Arsenal have announced that players and coaches have reached an agreement over wage cuts, which will take effect this month.
The first-team squad, as well as head coach Mikel Arteta and his staff, have come to a voluntary agreement that will see their total annual earnings reduced by 12.5 per cent.
Certain amounts will be repaid if “specific targets” over the coming seasons are met, the club said.
In a statement released on Monday, the Gunners said there had been “positive and constructive discussions” at the club, in which there was “a clear appreciation of the gravity of the current situation caused by the COVID-19 pandemic and a strong desire for players and staff to show their backing for the Arsenal family”.
We are pleased to announce that we have reached a voluntary agreement with our first-team players, head coach and core coaching staff to help support the club at this critical time.
— Arsenal (@Arsenal) April 20, 2020
They said: “Reductions of total annual earnings by 12.5 per cent will come into effect this month, with the contractual paperwork being completed in the coming days. If we meet specific targets in the seasons ahead, primarily linked to success on the pitch, the club will repay agreed amounts. We will be able to make those repayments as hitting these targets, which the players can directly influence, will mean our financial position will be stronger.
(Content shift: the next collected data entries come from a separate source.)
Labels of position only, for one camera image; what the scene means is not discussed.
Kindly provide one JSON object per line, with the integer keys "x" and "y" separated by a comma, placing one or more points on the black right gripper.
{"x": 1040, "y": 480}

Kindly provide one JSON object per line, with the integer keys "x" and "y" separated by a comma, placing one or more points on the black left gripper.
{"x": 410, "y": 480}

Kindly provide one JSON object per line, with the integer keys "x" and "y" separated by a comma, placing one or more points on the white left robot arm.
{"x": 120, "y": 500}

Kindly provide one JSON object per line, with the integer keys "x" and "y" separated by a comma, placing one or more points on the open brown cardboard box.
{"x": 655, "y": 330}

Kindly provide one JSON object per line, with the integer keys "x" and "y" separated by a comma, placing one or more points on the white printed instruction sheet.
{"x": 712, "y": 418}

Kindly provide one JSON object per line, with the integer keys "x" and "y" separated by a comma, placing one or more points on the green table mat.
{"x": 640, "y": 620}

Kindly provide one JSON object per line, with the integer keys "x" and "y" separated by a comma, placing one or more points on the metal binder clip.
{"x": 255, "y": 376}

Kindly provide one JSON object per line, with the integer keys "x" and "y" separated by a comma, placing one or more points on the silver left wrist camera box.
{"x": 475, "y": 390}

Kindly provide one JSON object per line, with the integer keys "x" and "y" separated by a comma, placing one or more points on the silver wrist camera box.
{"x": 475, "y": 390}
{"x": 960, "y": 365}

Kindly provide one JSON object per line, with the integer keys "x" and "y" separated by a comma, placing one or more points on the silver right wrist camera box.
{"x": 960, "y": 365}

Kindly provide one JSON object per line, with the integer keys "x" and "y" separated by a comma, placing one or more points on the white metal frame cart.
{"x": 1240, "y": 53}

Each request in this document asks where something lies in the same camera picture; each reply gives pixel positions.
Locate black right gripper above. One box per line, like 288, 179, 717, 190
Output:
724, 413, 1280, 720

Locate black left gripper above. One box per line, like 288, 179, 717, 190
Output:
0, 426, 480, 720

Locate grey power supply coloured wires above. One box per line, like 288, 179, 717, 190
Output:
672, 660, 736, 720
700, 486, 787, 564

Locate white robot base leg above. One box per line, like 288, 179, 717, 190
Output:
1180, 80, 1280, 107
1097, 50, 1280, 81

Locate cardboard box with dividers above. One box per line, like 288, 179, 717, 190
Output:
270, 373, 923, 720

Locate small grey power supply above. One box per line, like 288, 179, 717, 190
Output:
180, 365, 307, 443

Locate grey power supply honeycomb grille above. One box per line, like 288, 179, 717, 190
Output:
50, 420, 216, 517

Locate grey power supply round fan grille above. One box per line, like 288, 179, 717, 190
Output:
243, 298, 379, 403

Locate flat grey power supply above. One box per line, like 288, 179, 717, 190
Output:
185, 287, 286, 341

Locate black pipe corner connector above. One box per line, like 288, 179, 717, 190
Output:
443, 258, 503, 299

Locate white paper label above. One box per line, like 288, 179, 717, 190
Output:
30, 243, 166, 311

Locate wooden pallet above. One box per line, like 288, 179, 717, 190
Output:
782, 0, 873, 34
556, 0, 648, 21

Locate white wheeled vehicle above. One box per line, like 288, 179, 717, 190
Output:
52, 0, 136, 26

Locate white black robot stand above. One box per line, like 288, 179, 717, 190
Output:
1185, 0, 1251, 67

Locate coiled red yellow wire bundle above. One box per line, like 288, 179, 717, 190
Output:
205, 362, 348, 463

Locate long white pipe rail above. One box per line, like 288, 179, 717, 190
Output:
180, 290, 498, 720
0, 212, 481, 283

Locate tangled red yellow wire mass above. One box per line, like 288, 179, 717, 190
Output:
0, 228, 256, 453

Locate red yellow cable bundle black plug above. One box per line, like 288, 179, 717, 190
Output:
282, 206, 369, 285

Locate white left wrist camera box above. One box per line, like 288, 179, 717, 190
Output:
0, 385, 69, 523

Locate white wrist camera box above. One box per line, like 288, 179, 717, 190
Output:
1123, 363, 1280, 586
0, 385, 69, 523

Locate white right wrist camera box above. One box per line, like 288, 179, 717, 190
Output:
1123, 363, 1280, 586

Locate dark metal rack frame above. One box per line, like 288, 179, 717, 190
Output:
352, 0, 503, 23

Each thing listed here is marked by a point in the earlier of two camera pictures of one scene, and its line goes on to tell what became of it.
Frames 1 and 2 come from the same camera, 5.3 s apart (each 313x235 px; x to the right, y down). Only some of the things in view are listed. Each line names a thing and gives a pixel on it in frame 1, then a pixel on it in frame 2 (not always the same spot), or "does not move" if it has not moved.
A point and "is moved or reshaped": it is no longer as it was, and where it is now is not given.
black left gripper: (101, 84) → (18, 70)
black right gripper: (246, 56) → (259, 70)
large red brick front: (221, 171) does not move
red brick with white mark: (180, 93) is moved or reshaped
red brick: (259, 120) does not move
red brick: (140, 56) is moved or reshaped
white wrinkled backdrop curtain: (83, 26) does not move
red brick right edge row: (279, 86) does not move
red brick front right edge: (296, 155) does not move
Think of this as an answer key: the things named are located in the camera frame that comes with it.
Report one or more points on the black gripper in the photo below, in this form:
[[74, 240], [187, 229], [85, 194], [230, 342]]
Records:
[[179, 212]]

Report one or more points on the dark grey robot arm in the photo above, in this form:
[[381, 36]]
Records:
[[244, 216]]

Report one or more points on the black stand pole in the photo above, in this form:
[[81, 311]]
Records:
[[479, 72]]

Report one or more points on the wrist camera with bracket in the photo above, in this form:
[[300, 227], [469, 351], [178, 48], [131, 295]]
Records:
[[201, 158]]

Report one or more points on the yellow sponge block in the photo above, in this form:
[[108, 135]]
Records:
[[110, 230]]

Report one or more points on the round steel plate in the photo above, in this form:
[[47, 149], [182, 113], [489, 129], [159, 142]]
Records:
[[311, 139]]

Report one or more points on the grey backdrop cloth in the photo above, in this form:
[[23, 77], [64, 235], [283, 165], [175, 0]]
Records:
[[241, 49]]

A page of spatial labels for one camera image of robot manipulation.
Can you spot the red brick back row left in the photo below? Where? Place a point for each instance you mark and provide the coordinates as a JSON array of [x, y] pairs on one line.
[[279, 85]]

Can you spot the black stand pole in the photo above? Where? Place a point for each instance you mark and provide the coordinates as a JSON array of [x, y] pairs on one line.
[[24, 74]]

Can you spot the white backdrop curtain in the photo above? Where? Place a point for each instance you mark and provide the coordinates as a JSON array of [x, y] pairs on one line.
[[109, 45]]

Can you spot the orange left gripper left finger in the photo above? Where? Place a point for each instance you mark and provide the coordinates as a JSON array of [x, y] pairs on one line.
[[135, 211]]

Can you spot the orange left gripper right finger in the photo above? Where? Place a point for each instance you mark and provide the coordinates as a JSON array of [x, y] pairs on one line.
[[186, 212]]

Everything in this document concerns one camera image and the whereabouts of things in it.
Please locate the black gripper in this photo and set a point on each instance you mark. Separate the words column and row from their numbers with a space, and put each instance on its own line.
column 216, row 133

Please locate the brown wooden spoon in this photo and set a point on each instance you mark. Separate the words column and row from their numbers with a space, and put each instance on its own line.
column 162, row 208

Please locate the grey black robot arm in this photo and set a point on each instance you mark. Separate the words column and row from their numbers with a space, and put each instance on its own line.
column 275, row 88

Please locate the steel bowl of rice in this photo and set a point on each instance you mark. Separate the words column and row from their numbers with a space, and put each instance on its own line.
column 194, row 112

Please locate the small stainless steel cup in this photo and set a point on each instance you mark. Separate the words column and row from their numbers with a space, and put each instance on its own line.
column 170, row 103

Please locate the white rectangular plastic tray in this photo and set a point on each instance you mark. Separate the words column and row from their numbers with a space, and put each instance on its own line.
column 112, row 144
“The agreement is based on the assumption we will finish the 2019-20 season and receive the full broadcasting revenues. The resulting savings will help cover some of the financial risks we have this season in relation to our matchday and commercial income.
“We are proud and grateful to our players and staff for pulling together to support our club, our people and our community in these unprecedented times which are some of the most challenging we have faced in our history.”
The Premier League was suspended at the beginning of April “until it is safe and appropriate” to resume, with speculation suggesting matches will not return until at least the end of May.
Arsenal’s announcement came after Sheffield United confirmed boss Chris Wilder and chief executive Stephen Bettis would give up part of their wages and defer bonuses to help the club during the pandemic.
Wage cuts for Premier League teams have been the subject of contention in recent weeks after United Kingdom health secretary Matt Hancock said players should “take a pay cut and play their part”.
Those comments, which attracted accusations Hancock was singling out footballers for undue criticism, came shortly before Premier League players announced the creation of a charitable fund aimed at supporting frontline health services.
The #PlayersTogether campaign, created in partnership with NHS Charities Together, is aimed at generating financial aid through player contributions.